What this task involves: From the first line of the data below, repeat each line exactly until you reach the line with "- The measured"; include that line too.

+---+

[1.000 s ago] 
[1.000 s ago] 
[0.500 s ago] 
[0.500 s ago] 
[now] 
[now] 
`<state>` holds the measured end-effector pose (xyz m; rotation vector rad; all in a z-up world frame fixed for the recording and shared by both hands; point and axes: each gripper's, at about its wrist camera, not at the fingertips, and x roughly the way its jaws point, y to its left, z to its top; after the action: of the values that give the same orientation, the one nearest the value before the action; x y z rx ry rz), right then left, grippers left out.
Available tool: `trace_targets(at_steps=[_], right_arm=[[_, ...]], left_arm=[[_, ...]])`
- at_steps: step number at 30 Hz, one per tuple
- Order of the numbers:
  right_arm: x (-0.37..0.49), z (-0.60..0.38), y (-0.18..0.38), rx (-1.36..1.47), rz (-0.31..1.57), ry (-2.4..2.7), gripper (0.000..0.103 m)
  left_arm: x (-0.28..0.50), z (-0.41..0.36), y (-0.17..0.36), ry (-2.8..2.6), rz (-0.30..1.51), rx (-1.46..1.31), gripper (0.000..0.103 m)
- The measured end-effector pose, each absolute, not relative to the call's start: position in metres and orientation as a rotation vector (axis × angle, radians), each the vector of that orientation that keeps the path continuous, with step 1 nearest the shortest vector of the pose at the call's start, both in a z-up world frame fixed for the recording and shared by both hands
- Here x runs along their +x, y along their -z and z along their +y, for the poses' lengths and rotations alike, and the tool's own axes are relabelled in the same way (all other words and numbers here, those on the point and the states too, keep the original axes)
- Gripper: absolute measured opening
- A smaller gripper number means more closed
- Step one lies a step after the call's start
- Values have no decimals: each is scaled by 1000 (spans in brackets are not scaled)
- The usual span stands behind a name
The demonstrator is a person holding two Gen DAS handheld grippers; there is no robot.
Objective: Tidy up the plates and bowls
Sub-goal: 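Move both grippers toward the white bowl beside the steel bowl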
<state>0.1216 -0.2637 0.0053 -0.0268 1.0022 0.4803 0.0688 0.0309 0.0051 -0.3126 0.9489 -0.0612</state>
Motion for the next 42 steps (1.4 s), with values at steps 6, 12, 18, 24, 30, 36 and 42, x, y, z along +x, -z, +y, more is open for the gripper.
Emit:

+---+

Result of the exercise:
[1.000 s ago] 
[1.000 s ago] 
[0.500 s ago] 
[0.500 s ago] 
[now] 
[now] 
`<state>` holds the measured end-effector pose (xyz m; rotation vector rad; all in a z-up world frame fixed for the recording and shared by both hands; point and axes: each gripper's, at about its wrist camera, not at the fingertips, and x roughly the way its jaws point, y to its left, z to its top; after the action: of the values that give the same orientation, the one nearest the value before the action; x y z rx ry rz), right then left, grippers left out.
Available tool: `trace_targets(at_steps=[_], right_arm=[[_, ...]], left_arm=[[_, ...]])`
- at_steps: step number at 30 Hz, one per tuple
- Order of the numbers:
  right_arm: x (-0.37..0.49), z (-0.60..0.38), y (-0.18..0.38), rx (-1.36..1.47), rz (-0.31..1.57), ry (-2.4..2.7), gripper (0.000..0.103 m)
  left_arm: x (-0.28..0.50), z (-0.41..0.36), y (-0.17..0.36), ry (-2.8..2.6), rz (-0.30..1.51), rx (-1.46..1.31), gripper (0.000..0.103 m)
- The measured end-effector pose, each absolute, not relative to the call's start: position in metres and orientation as a rotation vector (axis × angle, radians), each the vector of that orientation that keeps the path continuous, with step 1 nearest the shortest vector of the pose at the call's start, both in a z-up world frame fixed for the recording and shared by both hands

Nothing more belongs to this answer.